• **What is expected**:
Find how many lines in the material below contain the word "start" and give only that number.

• **Given material**:
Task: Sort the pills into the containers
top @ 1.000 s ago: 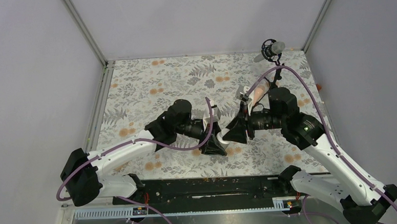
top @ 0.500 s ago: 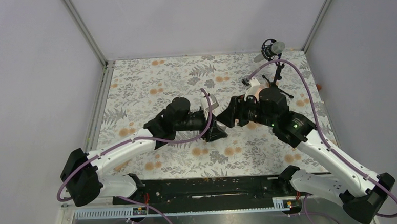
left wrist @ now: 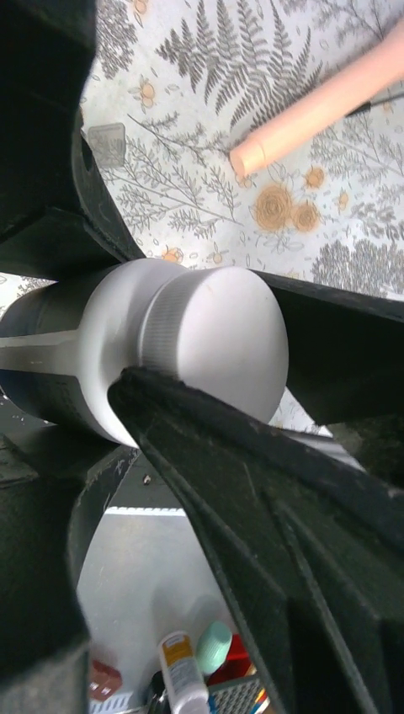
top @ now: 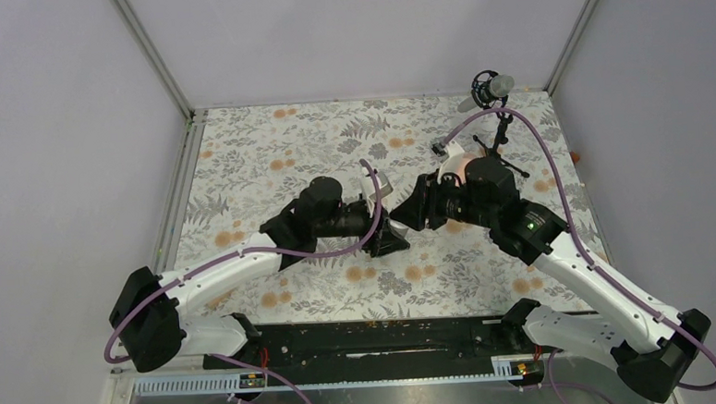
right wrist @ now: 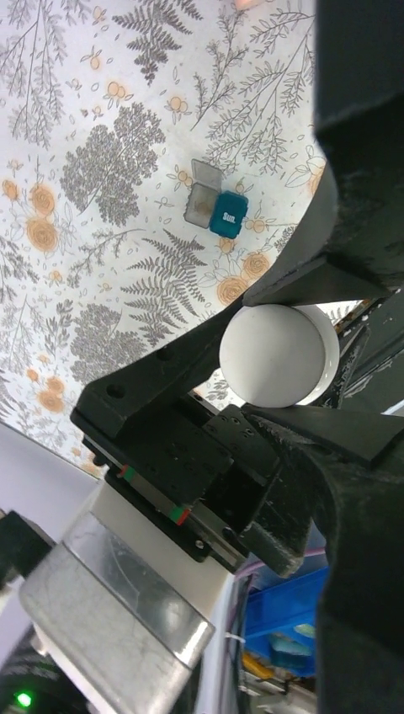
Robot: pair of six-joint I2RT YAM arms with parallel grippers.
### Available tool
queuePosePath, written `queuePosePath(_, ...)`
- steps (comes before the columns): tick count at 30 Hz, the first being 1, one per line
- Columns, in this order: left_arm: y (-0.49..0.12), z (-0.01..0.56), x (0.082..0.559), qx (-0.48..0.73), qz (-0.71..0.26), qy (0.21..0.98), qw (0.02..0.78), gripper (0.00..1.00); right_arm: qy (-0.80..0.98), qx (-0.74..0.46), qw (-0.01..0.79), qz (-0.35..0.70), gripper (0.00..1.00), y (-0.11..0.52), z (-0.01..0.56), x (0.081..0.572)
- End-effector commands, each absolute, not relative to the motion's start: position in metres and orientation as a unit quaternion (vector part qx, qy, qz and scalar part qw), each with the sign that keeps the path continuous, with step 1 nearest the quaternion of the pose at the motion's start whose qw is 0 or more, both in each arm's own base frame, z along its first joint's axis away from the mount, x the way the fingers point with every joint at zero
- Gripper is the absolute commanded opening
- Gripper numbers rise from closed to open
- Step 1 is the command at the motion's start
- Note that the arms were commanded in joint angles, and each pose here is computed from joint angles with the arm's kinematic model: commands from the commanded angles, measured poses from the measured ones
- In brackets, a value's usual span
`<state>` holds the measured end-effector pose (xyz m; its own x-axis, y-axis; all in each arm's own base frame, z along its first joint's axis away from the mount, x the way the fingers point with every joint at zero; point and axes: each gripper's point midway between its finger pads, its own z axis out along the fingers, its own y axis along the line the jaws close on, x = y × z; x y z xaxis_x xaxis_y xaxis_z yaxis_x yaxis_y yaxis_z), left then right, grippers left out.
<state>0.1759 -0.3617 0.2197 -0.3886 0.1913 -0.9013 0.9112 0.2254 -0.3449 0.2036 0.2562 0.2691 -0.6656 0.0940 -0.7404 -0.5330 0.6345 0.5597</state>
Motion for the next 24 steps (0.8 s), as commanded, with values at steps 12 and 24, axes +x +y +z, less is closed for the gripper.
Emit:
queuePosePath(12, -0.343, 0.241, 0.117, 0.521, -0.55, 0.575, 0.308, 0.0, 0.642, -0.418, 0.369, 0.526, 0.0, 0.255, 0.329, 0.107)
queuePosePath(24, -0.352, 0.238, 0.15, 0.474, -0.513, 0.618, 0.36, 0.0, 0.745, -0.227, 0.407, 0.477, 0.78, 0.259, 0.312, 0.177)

• **Exercise response**:
2